Quinn Emanuel won an important appellate victory for seven Kenyan nationals whose immediate family member, Moses Kinyua, was severely injured in the 1998 terrorist attacks on the U.S. Embassy in Nairobi, where he worked. Mr. Kinyua never fully recovered from his injuries and died in 2012. In 2014, Mr. Kinyua’s family (represented by a different firm) filed wrongful death claims against Sudan and Iran in the D.C. District Court for the states’ respective roles in sponsoring the terrorist attack on the embassy.
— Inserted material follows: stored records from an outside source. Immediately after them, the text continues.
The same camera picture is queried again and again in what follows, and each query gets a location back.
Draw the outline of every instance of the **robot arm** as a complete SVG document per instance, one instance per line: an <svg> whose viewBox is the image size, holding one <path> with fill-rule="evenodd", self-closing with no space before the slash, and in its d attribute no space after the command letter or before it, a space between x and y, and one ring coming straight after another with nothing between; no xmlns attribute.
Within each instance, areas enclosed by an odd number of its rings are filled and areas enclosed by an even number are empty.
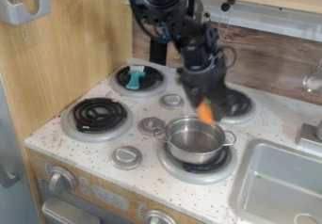
<svg viewBox="0 0 322 224"><path fill-rule="evenodd" d="M201 0L130 0L134 16L151 38L172 41L184 59L178 71L185 92L194 107L202 99L212 102L215 120L223 116L227 99L224 83L226 63L223 48L217 44L218 32Z"/></svg>

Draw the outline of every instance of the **stainless steel pot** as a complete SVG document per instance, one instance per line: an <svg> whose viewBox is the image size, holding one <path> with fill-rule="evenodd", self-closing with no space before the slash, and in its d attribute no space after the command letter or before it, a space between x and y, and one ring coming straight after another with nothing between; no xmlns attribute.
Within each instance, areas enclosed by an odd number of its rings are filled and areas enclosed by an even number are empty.
<svg viewBox="0 0 322 224"><path fill-rule="evenodd" d="M213 159L224 146L235 143L227 141L225 132L217 124L206 124L194 116L172 120L165 129L158 130L154 136L168 143L170 153L177 159L201 165Z"/></svg>

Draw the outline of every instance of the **speckled countertop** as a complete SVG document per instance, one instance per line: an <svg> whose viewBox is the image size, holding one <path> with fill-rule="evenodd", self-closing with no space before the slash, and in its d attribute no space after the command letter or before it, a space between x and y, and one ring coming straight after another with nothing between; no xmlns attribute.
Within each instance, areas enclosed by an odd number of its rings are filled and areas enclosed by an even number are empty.
<svg viewBox="0 0 322 224"><path fill-rule="evenodd" d="M150 64L133 59L132 63ZM162 94L178 93L185 96L175 82L175 70L153 65L168 77L168 88ZM303 122L317 125L322 120L322 106L308 104L267 92L237 85L230 87L248 94L256 102L257 114L252 121L240 126L221 124L225 130L237 136L235 149L238 164L247 144L255 138L267 139L296 148L295 139ZM187 100L180 110L168 111L159 105L160 96L149 100L122 97L109 86L108 78L81 99L109 97L127 104L134 113L134 125L124 136L103 144L88 144L65 136L60 126L60 115L42 126L25 140L25 145L58 160L88 171L100 178L135 191L145 197L159 201L177 211L193 216L205 223L247 223L238 218L228 206L228 198L234 175L225 182L211 185L186 184L170 176L160 165L156 150L160 143L154 137L143 136L137 129L138 123L147 117L158 117L169 121L193 114ZM143 153L142 164L133 170L123 171L110 163L111 153L121 146L131 145Z"/></svg>

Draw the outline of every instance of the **sink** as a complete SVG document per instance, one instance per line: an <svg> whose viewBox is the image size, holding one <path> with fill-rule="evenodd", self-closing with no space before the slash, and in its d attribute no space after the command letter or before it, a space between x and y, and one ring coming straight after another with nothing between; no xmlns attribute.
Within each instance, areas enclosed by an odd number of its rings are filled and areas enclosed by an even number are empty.
<svg viewBox="0 0 322 224"><path fill-rule="evenodd" d="M322 159L252 141L229 203L237 216L254 224L322 224Z"/></svg>

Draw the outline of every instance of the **orange object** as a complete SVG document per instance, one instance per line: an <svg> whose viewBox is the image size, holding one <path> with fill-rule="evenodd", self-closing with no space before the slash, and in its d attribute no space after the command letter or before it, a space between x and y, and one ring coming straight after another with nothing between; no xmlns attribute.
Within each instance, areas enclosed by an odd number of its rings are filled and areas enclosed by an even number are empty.
<svg viewBox="0 0 322 224"><path fill-rule="evenodd" d="M211 108L211 101L204 99L198 107L198 118L208 124L214 123L214 113Z"/></svg>
Sudan filed a motion to dismiss the Kinyua family’s claims on the asserted basis that the claims were time barred under the applicable statutes of limitations. The district court granted Sudan’s motion. Iran, however, had failed to appear and therefore defaulted. Nevertheless, the district court also dismissed the claims against Iran on statute of limitations grounds. The Kinyua family thought they were too late and out of luck.
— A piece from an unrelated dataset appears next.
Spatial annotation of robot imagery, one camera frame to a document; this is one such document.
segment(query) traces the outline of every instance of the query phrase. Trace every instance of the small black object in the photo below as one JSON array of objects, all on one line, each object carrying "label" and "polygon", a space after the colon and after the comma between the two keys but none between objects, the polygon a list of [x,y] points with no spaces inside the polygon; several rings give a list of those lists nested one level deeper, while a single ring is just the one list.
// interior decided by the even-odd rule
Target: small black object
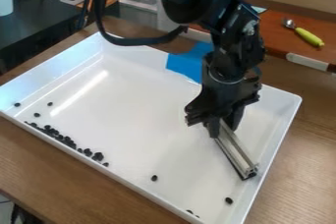
[{"label": "small black object", "polygon": [[230,197],[225,197],[225,202],[227,202],[228,204],[232,204],[233,200]]},{"label": "small black object", "polygon": [[72,148],[72,149],[76,149],[77,145],[74,142],[70,142],[68,147]]},{"label": "small black object", "polygon": [[104,155],[101,152],[95,152],[93,157],[93,160],[101,161],[104,159]]},{"label": "small black object", "polygon": [[56,137],[56,140],[58,140],[58,141],[62,141],[62,140],[63,140],[63,136],[62,136],[62,135],[57,136],[57,137]]},{"label": "small black object", "polygon": [[92,151],[89,148],[86,148],[84,150],[84,154],[85,154],[85,156],[90,157],[90,156],[92,156]]},{"label": "small black object", "polygon": [[157,181],[158,177],[156,175],[151,176],[151,181]]}]
Then the family hired Quinn Emanuel as their appellate counsel. On appeal, the firm argued that the district court exceeded its authority in invoking the statute of limitations sua sponte on behalf of a defaulting defendant like Iran. The D.C. Circuit Court of Appeals agreed, and reinstated the family’s claims against Iran. As a result, the Kinyua family is now in a position to recover from the U.S. Victims of State Sponsored Terrorism Fund, which provides compensation to eligible U.S. persons (and their families) who hold judgments against state sponsors of terrorism.